[erlang-questions] Erlang string datatype [cookbook entry #1 - unicode/UTF-8 strings]

David Mercer dmercer@REDACTED
Fri Oct 21 16:40:00 CEST 2011



From: erlang-questions-bounces@REDACTED [mailto:erlang-questions-bounces@REDACTED] On Behalf Of Björn-Egil Dahlberg
Sent: Friday, October 21, 2011 4:41 AM
To: Robert Virding
Cc: Erlang
Subject: Re: [erlang-questions] Erlang string datatype [cookbook entry #1 - unicode/UTF-8 strings]



Skickat från min iPad

20 okt 2011 kl. 19:42 skrev Robert Virding <robert.virding@REDACTED>:

This discussion of Erlang strings/unicode/string type/... crops up regularly. What I would like to discuss around this is: if we were to add a string datatype to Erlang what properties should it have? If we skip internal implementation details how should it behave? What type of operations could do on them? And why? For example would I want to be able to step over/create them in a similar manner as with lists? An when I access a "character" (whatever that may be) what do I see? Encoded/unencoded/codepoint or what?

Why? For simplicity and to reduce memory footprint.


I want to use them in iolists but for that to work string libraries needs to understand that in addition to encodings.


My premise is that the string datatype understands encodings. At least utf8. 


Should we confine ourself to cons notations? I think not.


// Björn-Egil

Once that has been agreed on, if we can, then it would be relatively easy to implement a string data type. If we want to.




Sorry, adding the ML back to the reply. Forgot about it :)

On Thu, Oct 20, 2011 at 11:06 AM, Fred Hebert <mononcqc@REDACTED> wrote:


On Thu, Oct 20, 2011 at 9:26 AM, Joe Armstrong <erlang@REDACTED> wrote:

On Thu, Oct 20, 2011 at 2:54 PM, Fred Hebert <mononcqc@REDACTED> wrote:
> No, list_to_binary and iolist_to_binary are not considered harmful.

But they are dangerous. list_to_binary can fail when its argument is
not list of 0.255 integers
binary_to_list always works. term_to_binary and its inverse
binary_to_term can never fail
 (and I know about the danger of does this with Pids and Refs and funs ...)


They are somewhat dangerous. binary_to_list -> list_to_binary should never fail. The same way term_to_binary -> binary_to_term should never fail, but binary_to_term -> term_to_binary can fail if you give it wrong input. 


It works the same. The problem is likely more in the rather non-descriptive name of 'list_to_binary' compared to 'iolist_to_binary', where you do expect the input to adhere to the iolist data type.

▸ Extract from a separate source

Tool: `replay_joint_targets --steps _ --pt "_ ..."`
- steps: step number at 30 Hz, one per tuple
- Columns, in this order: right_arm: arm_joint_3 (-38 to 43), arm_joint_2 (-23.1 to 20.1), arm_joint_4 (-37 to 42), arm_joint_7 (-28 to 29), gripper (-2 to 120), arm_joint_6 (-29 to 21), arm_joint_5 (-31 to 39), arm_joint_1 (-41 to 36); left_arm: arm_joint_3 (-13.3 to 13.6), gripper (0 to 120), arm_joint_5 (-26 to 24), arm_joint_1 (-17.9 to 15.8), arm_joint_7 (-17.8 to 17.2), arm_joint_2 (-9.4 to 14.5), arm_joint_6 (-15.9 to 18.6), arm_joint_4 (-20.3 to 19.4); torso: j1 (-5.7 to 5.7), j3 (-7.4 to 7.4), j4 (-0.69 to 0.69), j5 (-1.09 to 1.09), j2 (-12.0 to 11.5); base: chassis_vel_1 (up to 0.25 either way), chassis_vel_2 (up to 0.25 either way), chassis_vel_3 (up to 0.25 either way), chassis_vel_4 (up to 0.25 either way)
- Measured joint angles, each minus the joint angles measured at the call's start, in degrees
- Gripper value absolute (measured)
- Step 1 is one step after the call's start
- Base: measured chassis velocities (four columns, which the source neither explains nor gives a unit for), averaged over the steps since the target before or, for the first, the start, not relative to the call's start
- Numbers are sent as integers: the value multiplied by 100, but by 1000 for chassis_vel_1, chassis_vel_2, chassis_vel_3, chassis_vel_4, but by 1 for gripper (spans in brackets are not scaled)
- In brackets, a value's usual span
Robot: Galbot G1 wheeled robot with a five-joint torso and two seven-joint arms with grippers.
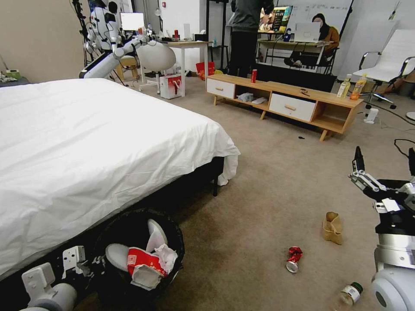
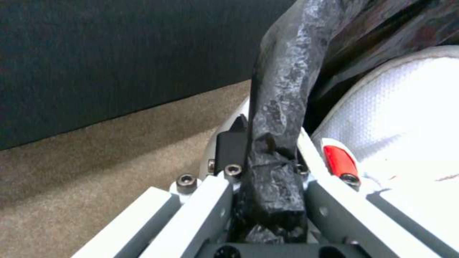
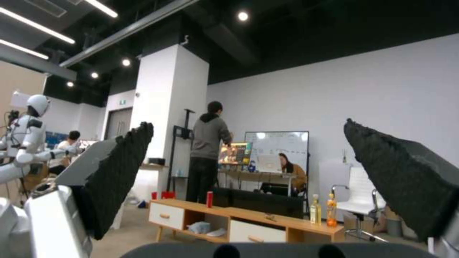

> The problem is that they both implicitly convert integers on the range
> 0..255 inclusively. This works based on the definition that iolists only
> contain bytes or binaries. list_to_binary will accept all iolists (deeply
> nested lists of bytes (0..255) and binaries) and iolist_to_binary will
> accept both iolists or flat binaries.
> They were apparently meant to convert between lists and binaries of bytes,
> not lists or binaries of arbitrary large (or negative) numbers. Because we
> Erlang programmers have been so relying on the idea of lists as strings,
> using ASCII and most Latin1 sequences of bytes made for fine conversions to
> binaries and nobody ever had a problem.
> Unicode standards (and their respective UTF encodings) break this assumption
> that strings most of the time only contain ASCII and Latin1 integers for
> their codepoints. This is why you need the unicode module's conversion
> there.
> The same is then true of binary_to_list. The trouble there is that the
> binary representation (in bytes) of unicode strings doesn't match the list
> representation of unicode as accepted by ~ts printing and whatnot. The raw
> bytes representation isn't good enough, and that's what binary_to_list gives
> you. Again, the unicode module is clever enough to handle that.
> iolist_to_binary, list_to_binary and binary_to_list are fine when you know
> they're meant to be used for bytes, not arbitrary data.
> What's hurting Erlang more, I think, is the lack of Unicode algorithms as
> described by Michael Uvarov. If we have a unicode string, we currently can't
> get its length (in terms of graphemes, or 'characters to the human mind')

I don't understand the terminology here. What is "a unicode string?" 

In Erlang "string" means "list of integers"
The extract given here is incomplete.